- Task objective
The answer must consist of every line in the data below that holds the word "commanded".

(Stored items from a collection)
Segment Open

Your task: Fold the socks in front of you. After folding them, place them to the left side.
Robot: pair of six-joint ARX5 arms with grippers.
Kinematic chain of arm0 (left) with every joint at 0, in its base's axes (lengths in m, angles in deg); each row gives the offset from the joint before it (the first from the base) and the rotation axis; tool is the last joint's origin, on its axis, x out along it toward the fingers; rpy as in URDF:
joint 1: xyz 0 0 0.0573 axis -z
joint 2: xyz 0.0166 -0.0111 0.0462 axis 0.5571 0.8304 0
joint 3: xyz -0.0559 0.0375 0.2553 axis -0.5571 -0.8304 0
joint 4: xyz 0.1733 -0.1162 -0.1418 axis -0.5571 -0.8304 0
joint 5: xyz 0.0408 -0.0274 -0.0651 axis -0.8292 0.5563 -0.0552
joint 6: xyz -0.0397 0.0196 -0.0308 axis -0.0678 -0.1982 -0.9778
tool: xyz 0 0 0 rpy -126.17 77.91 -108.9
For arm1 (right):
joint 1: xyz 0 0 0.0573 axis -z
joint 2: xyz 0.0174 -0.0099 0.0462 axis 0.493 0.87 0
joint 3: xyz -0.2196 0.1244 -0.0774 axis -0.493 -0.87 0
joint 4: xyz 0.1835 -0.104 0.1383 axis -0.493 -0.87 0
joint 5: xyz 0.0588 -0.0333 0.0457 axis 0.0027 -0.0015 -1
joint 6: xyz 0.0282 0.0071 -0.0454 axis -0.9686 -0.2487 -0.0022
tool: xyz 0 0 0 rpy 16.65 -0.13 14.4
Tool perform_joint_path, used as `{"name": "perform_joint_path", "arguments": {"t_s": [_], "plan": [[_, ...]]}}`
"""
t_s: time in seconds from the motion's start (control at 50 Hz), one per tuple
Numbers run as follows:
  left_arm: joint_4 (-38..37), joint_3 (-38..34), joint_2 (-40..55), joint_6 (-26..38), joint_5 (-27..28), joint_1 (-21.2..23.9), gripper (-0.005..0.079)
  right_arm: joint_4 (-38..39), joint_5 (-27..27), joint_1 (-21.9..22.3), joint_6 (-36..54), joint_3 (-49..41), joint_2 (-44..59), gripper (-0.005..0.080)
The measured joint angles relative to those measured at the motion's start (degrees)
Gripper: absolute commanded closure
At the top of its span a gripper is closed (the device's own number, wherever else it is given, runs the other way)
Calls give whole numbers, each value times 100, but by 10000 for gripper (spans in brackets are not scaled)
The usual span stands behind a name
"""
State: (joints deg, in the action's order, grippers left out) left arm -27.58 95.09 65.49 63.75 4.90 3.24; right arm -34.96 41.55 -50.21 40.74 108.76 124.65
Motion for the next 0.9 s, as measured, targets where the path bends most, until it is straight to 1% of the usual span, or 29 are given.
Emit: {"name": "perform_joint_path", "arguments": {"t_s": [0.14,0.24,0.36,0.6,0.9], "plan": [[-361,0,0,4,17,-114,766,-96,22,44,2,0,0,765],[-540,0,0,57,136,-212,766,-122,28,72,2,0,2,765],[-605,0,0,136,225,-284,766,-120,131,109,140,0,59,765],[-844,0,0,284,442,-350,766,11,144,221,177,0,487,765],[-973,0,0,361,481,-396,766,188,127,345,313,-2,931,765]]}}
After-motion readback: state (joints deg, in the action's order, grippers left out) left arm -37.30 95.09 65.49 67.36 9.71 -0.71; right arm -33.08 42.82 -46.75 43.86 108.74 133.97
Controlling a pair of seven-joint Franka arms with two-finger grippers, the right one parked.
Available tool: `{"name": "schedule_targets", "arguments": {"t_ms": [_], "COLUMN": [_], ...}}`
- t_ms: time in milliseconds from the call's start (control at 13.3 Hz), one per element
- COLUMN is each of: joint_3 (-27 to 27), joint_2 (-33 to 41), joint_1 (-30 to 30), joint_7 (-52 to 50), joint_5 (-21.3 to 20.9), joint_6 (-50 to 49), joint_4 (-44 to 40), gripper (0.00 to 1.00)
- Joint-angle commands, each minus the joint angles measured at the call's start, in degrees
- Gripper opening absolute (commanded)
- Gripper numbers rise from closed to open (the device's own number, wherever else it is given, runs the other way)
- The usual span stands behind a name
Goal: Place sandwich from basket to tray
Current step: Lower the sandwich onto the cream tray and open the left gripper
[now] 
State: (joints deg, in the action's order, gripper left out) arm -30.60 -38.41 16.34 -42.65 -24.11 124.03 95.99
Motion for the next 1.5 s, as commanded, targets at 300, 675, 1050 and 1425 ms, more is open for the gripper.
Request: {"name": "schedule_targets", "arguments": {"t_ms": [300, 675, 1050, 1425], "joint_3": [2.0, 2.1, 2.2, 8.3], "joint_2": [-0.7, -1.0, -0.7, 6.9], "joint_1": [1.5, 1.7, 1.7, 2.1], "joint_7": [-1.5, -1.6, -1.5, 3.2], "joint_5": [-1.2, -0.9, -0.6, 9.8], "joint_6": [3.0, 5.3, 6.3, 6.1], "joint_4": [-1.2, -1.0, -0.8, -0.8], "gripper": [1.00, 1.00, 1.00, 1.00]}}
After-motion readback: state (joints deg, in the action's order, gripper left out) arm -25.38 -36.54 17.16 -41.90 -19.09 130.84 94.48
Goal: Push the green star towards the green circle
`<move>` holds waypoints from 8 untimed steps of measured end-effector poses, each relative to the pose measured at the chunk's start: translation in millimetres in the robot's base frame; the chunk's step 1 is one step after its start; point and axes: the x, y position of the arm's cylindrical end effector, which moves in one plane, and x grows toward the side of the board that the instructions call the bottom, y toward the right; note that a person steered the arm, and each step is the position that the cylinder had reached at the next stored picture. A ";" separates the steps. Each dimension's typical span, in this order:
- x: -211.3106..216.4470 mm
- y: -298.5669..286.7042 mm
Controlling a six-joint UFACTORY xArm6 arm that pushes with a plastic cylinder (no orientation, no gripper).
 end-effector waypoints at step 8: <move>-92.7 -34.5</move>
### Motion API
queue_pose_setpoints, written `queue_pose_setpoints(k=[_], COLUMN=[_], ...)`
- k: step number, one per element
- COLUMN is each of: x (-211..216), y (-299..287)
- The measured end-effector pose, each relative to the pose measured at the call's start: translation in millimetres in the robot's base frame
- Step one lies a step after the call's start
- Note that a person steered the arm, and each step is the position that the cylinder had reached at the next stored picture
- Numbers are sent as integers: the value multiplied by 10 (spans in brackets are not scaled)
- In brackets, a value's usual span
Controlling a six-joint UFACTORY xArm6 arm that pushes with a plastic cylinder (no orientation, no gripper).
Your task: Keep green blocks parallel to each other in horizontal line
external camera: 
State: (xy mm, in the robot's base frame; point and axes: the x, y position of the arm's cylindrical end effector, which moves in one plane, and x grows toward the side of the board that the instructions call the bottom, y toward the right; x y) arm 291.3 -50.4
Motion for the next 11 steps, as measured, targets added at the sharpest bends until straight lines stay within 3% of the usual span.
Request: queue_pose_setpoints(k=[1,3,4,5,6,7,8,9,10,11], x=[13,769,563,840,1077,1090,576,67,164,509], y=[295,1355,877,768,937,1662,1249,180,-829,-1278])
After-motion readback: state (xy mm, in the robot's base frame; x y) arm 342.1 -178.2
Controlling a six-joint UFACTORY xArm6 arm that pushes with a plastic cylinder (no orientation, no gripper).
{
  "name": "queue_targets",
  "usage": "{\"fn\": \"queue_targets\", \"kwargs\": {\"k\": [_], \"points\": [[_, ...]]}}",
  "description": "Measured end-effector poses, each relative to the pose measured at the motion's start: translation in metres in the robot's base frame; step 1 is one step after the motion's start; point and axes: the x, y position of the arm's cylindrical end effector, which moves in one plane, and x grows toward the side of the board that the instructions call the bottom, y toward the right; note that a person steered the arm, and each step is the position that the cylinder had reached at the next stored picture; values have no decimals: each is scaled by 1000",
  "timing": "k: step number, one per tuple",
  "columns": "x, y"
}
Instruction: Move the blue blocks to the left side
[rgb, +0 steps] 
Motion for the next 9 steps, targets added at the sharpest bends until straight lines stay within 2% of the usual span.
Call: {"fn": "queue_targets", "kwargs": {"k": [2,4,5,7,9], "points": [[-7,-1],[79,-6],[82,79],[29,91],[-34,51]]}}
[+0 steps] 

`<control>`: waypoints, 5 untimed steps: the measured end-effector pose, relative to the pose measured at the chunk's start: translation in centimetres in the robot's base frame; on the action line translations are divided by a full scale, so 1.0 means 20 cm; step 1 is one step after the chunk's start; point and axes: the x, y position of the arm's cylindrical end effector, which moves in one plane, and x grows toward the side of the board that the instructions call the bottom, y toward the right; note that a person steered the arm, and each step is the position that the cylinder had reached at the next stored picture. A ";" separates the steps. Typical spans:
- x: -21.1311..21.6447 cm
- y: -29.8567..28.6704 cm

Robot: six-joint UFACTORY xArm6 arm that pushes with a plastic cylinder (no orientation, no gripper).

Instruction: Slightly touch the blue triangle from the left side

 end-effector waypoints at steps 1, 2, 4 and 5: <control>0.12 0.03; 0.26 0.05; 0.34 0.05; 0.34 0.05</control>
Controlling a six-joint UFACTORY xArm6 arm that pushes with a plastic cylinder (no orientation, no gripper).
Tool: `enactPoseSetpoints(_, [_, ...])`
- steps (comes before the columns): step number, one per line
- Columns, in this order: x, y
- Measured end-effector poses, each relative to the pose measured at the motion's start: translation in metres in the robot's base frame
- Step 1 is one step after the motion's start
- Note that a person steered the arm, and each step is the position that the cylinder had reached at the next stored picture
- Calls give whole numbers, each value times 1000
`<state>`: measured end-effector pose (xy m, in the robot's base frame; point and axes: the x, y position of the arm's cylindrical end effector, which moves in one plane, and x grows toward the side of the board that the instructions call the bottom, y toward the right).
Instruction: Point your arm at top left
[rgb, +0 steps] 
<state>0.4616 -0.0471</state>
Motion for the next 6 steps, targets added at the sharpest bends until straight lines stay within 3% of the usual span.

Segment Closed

- Answer section
Gripper: absolute commanded closure
- Gripper opening absolute (commanded)
Motion for the next 1.5 s, as commanded, targets at 300, 675, 1050 and 1425 ms, more is open for the gripper.

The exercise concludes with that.